* _WORK TASK_:
For the records that follow, please set down exactly the lines between the one holding "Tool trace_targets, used" and the one holding "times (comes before", inclusive, and only those.

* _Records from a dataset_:
==*==

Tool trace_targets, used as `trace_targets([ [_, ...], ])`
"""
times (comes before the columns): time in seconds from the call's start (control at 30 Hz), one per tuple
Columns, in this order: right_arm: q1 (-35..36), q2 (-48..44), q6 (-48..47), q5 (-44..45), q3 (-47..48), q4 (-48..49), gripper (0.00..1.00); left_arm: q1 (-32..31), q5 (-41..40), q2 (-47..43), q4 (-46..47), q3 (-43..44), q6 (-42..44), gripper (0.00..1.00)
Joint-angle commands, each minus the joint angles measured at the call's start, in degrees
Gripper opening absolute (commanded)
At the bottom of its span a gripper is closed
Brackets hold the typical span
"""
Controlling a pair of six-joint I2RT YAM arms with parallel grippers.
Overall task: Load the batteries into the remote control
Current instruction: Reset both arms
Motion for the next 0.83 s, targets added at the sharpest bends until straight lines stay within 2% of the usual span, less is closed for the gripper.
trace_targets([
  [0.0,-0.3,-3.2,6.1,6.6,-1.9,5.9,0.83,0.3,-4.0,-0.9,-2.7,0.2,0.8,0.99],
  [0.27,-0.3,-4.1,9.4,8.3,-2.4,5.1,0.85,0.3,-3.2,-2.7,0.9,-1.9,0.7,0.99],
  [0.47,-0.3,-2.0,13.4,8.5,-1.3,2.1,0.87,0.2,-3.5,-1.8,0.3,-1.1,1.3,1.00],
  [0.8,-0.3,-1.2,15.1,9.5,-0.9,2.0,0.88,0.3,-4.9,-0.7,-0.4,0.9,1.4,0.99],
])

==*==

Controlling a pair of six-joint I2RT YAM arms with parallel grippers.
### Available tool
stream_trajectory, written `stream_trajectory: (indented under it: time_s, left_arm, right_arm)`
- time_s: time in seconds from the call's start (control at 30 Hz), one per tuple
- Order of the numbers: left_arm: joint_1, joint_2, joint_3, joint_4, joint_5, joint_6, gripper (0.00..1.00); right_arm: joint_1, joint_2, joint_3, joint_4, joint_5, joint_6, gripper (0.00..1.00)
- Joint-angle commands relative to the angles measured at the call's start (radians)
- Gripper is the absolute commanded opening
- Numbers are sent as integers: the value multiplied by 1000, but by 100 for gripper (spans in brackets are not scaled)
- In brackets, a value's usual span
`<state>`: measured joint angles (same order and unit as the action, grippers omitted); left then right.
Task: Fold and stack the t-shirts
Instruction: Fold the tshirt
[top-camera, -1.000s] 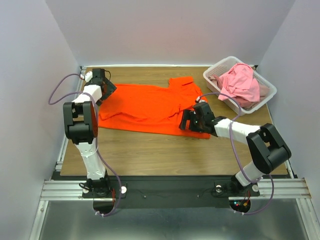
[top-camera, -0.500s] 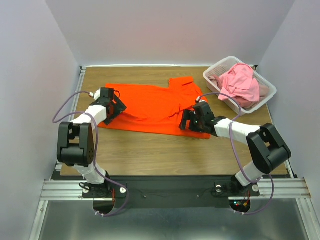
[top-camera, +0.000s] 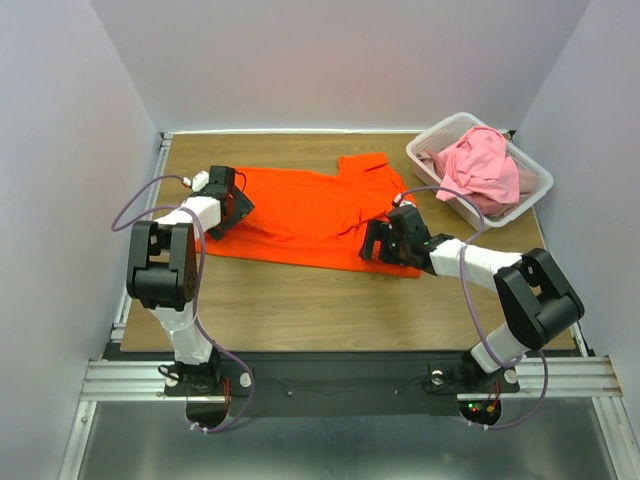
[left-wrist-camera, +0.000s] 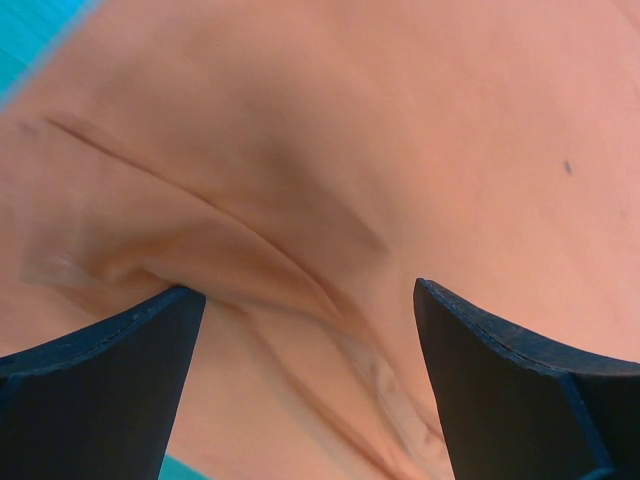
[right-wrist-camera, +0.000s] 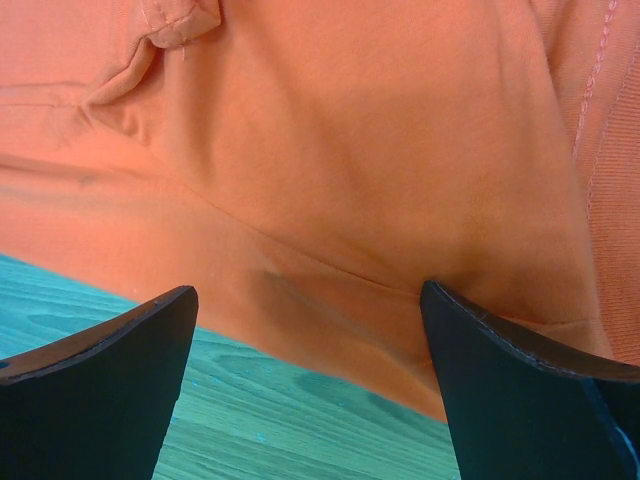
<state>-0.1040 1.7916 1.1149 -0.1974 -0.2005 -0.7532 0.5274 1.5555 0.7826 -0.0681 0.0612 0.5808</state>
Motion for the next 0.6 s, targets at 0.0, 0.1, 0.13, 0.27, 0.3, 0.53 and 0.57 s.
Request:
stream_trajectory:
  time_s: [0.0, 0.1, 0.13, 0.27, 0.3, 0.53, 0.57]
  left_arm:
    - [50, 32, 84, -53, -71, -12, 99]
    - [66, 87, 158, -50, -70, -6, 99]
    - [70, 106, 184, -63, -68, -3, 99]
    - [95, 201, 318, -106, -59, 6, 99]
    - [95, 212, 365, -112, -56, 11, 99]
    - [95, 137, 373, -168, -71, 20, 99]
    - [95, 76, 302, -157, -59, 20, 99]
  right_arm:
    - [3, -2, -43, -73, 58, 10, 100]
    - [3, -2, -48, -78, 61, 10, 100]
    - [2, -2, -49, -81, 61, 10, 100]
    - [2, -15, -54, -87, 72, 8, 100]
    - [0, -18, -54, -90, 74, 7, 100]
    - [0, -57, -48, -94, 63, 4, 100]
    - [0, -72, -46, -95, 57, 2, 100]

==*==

* _OUTPUT_:
Tool trace_targets, used as `trace_targets([ [_, ...], ])`
"""
times (comes before the columns): time in seconds from the call's start (control at 30 Hz), one per tuple

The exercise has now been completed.